An Inside Look Into Bella’s Wellfleet Artist Residency

We caught up with Bella Varela, one of our Wellfleet Artists-in-Residence this week to talk about her artistic practice. Bella is currently working on her MFA at University of Arizona and will be spending a few weeks this summer in Wellfleet. We spoke with her about her goals for the residency, what inspires her work, and and her long term aspirations.

What inspires your work?

My family inspires a lot of my work. My parents immigrated from Guatemala in the 80s and built a beautiful life together in Washington D.C. They pushed us to take advantage of the opportunities the city had to offer, even if it meant being uncomfortable or looking different from everyone else in the room. I experience every new landscape I explore with awe, discomfort and excitement. But like a lot of immigrant families, my family tends to hid our personal traumas from each other. Each dealing with our problems in solitude… my art gives me a space to explore these and work on opening up to my family and to my audience. This very global, awkward and sometimes lonely world my parents built for me is my inspiration.

How has being in an MFA program changed your artistic practice? What have you learned over the last year?

Reading, Research, Re-doing! The MFA program at the University of Arizona is an academically rigorous program where our professors push us to understand our work in a larger context. We read theory (very confused), teach undergrad classes and are challenged to explore various mediums. In my mind, we are training more than talented artists, we are training thoughtful and sensitive humans that want their work to create some sort of impact. Whether it be exploring identity, race, culture, ethnicity, economics, science, religion, war, immigration, math, sex or WHATEVER else we challenge ourselves to deeply understand where our work falls in the world and how to teach others to do the same.

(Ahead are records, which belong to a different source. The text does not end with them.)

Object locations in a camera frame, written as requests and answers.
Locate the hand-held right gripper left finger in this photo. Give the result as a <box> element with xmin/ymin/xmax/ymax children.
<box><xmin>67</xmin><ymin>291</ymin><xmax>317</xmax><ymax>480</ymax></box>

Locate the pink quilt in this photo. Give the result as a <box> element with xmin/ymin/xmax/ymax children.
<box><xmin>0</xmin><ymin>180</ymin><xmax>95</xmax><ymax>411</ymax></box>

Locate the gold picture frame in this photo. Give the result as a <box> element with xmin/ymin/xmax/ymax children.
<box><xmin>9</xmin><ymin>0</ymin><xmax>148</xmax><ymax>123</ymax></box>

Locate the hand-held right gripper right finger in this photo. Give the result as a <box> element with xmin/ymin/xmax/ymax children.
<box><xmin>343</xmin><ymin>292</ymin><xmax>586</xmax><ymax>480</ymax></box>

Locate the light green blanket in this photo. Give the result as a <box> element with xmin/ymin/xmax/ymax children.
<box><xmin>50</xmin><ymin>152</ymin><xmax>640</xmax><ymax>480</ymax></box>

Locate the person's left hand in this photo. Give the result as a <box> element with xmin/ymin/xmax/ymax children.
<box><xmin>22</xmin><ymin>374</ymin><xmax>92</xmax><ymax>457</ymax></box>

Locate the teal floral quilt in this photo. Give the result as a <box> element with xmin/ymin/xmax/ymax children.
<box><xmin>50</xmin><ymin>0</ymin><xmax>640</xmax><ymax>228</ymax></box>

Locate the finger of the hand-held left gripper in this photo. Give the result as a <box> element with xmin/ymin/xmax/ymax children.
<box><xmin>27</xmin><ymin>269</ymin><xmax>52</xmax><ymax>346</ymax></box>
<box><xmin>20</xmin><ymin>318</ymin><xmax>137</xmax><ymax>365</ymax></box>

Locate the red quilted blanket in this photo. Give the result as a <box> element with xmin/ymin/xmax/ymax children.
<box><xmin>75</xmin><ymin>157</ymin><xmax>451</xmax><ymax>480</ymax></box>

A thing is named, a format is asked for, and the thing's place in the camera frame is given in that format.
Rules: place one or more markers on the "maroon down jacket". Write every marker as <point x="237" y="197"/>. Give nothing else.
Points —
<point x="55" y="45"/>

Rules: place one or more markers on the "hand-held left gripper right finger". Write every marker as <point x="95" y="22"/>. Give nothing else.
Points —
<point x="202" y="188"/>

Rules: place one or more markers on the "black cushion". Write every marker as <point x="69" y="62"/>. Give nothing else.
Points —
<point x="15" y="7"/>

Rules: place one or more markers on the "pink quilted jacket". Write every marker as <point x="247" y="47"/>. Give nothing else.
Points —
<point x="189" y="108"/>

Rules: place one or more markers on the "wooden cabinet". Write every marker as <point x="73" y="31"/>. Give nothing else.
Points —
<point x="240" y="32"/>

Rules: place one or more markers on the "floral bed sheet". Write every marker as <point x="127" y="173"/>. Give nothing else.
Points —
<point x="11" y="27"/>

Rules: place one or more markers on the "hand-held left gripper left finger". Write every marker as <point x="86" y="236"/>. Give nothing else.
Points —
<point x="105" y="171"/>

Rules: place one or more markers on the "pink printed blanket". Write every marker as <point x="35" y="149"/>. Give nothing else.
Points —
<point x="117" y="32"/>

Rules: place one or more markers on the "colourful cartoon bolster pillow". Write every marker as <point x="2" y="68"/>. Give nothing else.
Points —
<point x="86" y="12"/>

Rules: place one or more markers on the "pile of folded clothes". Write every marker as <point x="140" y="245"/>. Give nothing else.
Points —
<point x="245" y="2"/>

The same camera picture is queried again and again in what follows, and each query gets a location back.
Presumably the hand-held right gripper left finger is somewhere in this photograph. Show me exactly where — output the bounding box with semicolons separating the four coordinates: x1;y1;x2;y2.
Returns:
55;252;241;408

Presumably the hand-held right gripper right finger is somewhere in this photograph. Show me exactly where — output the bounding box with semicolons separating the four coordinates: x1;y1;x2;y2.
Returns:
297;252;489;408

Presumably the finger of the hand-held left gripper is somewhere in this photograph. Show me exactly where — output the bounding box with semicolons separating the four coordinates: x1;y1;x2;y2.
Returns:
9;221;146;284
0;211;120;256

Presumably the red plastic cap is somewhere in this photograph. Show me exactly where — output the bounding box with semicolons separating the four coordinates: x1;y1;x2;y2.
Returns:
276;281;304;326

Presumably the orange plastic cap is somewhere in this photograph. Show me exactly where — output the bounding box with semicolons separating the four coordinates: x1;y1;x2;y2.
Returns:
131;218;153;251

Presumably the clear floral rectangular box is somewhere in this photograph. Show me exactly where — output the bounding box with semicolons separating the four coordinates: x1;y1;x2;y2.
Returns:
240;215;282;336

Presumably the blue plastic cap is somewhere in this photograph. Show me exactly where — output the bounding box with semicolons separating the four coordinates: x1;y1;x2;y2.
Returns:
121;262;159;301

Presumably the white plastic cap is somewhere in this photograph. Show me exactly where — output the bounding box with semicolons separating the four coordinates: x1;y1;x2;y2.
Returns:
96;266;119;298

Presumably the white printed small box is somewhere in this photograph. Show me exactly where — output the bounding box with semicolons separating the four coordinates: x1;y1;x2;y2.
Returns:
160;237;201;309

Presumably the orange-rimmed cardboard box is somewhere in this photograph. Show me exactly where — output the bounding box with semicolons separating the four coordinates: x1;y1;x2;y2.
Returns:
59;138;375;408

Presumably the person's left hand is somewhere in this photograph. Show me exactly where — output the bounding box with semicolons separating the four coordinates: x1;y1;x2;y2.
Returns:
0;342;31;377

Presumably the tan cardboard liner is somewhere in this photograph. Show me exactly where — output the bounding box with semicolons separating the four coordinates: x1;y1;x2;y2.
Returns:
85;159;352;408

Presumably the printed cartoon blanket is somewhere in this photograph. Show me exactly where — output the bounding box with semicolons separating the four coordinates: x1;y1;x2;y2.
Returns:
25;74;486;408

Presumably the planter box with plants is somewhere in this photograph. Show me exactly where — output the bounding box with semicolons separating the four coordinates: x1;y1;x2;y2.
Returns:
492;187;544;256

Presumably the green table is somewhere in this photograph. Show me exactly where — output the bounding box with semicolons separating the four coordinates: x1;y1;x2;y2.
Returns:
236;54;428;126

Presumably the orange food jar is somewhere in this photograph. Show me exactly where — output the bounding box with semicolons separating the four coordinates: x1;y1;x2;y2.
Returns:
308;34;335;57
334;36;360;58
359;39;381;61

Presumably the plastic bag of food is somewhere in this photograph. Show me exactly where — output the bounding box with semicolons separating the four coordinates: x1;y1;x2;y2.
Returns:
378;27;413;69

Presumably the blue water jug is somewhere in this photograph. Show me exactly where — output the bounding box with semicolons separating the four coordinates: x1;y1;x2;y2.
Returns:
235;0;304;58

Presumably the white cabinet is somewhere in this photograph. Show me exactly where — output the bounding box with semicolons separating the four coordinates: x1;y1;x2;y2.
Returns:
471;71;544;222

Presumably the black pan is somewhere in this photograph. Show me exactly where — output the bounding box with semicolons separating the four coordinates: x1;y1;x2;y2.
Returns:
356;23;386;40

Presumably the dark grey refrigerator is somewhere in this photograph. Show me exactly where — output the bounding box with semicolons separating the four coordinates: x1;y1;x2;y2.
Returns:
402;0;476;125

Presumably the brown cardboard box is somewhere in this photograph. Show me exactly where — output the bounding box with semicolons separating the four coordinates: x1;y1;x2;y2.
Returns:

How would you describe your artistic practice?

Spontaneous, disorganized, and playful…. But also low key organized, decisive and serious. My professor said I throw glitter up in the air and catch the good parts that trickle down into my hands. I have a serious problem following directions and really just like to f-around until I fully understand why things don’t work out and why they do. This can be an exhausting process, to tell the truth, but I’m trying to own it and be more confident about my process.
What are you looking forward to most about beginning your residency? Being in a new landscape that I make my own! I love Cape Cod, something about it feels so right even if isn’t a place you typically find a young Latina artist. White spaces need to challenge themselves to have more diversity. This creative dialogue is what people need to be doing to encourage a country that is less ignorant and evil. I’m always looking to shake shit up… and Cape Cod needs some shit shaking.

Is there anything new you are hoping to learn through your residency?

To take time to explore the landscape. I think artists can get really stuck in their studio space and not explore spaces and meet new people. I want to go to ponds, beaches, shopping, eat lobster… I want to learn to get lost and relax. I want to have a long and healthy life and career, that means learning to put my mental and physical health first.

Where do you see yourself in the next couple of years? Do you have any artistic goals that you are hoping to achieve?

I want a stable and good-paying job in an arts organization in a dope city (maybe New York, LA, Mexico City, Barcelona) where I can do some sort of creative directing. I also would love to continue doing my personal work and be in exhibitions/shows. I know that sounds like a lot, but I would love a financially stable job where I can take care of myself and my family. The broke artist life doesn’t really appeal to me anymore.